Assuming:
var x = {
y: function(n){
console.log(n);
console.log(n+":"+( n > 0 ? arguments.callee(n-1) + "o" : "all" ));
}
};
x.y(4)
Console log:
4
3
2
1
0
0 -> all
1 -> o
2 -> o
3 -> o
4 -> o
The first part of the console.log makes sense to me, we're starting with n=4 , and calling the function itself with n-1, ends up 4,3,2,1,0.
However, the output of
console.log(n+":"+( n > 0 ? arguments.callee(n-1) + "o" : "all" ));
is a bit irritating since it returns the result in a 'reversed' order. Why is the value of n as first part of that execution, without arguments.callee in it giving a different result than calling it from within a ternary operator with arguments.callee? Is this a matter of pure definition or is there another logic reason for this?
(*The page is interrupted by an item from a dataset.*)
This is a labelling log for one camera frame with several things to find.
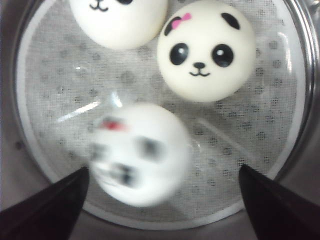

The process would be as the following:
(n=4) = ( 4 > 0 ? arguments.callee(3) + "o" : "all" ) = "o"
(n=3) = ( 3 > 0 ? arguments.callee(2) + "o" : "all" ) = "o"
(n=2) = ( 2 > 0 ? arguments.callee(1) + "o" : "all" ) = "o"
(n=1) = ( 1 > 0 ? arguments.callee(1) + "o" : "all" ) = "o"
(n=0) = ( 0 > 0 ? arguments.callee(1) + "o" : "all" ) = "all"
Doesn't this have to end up in ooooall instead of alloooo?
Cheers
No, because is a recursive function so, when last function end ("all") then all previous console.log will print in reverse order (really is not reverse order, it's the correct order because is a recursive function), for example, we have the 5 steps that you say: (n=4, n=3 ... n=0):
f4 -> f3 -> f2 -> f1 -> f0
we saw that f4 calls f3, f3 calls f2 ..... and f1 calls f0. Well, when f0 finish, did the console.log with output "0" and "all", then, this function (f0) return to previous function (f1) that prints the letter "o", then f1 return to f2 ...... and the same way until return to the first function f4.
It's difficult to explain but easy to understand. I hope that my "explanation" could be enough.